Back to List Archive

[swish-e] Some stats for index.

From: Cedric Jeanneret <cjeanneret(at)not-real.internux.ch>
Date: Fri Apr 18 2008 - 15:11:37 GMT
Hi again!

As discussed on IRC, here are some stats of my swish-e (swish configs
are in fact those I gave some hours ago, you can find them at the end of
this mail)


Wikis (moin-moin, through filesystem. NO http access are done for this
indexation):

Sorting 53,352 words alphabetically
3,352 unique words indexed.
Sorting property: swishdocpath                            
Sorting property: swishtitle                              
Sorting property: swishdocsize                            
Sorting property: swishlastmodified                       
Sorting property: swishdescription                        
5 properties sorted.                                              
2,091 files indexed.  16,440,593 total bytes.  926,703 total words.
Elapsed time: 00:00:08 CPU time: 00:00:08

hardware/software spec :
Debian 3.1, kernel 2.6.16 on bi Intel(R) Xeon(TM) CPU 2.80GHz, 2025Mo RAM


Filesystem :

Sorting 2,618,998 words alphabetically
2,618,998 unique words indexed.
5 properties sorted.                                              
26,361 files indexed.  3,559,089,581 total bytes.  53,755,796 total words.
Elapsed time: 00:35:18 CPU time: 00:08:17

hardware/software spec :
Debian 4.0, kernel 2.6.18 on octo-Intel(R) Xeon(R) CPU E5420  @ 2.50GHz, 7964Mo RAM
!! it'sa Virtual Environment which shares system properties with 9 other VE.
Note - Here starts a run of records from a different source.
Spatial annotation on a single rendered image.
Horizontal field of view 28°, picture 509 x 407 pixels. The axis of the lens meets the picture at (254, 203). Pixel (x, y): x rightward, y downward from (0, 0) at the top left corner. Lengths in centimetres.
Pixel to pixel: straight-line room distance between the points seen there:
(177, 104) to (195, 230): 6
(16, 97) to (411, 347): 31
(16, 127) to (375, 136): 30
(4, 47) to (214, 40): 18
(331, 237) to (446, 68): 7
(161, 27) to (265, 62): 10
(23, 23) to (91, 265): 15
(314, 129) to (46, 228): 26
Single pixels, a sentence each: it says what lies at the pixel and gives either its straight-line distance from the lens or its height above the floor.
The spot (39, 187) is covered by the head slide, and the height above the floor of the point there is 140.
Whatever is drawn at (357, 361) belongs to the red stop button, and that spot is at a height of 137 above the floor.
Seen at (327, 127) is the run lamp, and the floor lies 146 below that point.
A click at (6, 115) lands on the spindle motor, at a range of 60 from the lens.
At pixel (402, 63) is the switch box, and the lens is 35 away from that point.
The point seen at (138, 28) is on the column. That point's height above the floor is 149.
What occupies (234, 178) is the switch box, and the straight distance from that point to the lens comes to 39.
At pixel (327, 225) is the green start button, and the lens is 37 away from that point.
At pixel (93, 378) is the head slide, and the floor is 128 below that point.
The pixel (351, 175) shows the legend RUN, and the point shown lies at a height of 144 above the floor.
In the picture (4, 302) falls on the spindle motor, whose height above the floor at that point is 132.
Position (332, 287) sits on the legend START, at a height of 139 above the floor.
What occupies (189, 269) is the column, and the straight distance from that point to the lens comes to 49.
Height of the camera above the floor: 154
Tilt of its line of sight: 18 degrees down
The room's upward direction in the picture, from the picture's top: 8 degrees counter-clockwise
Request Tracker (pgsql through LAN):

Sorting 59,507 words alphabetically
59,507 unique words indexed.
Sorting property: swishdocpath                            
Sorting property: swishtitle                              
Sorting property: swishdocsize                            
Sorting property: swishlastmodified                       
Sorting property: swishdescription                        
5 properties sorted.                                              
13,437 files indexed.  32,635,567 total bytes.  1,714,068 total words.
Elapsed time: 00:00:34 CPU time: 00:00:26

hardware/software spec:
Debian 4.0, kernel 2.6.18 openVZ, on a bi Intel(R) Pentium(R) 4 CPU 2.80GHz, 2023Mo RAM
!! it's a Virtual Environment which shares system properties with 8 other VE
Database is a posgres one, with about 7'000 tickets.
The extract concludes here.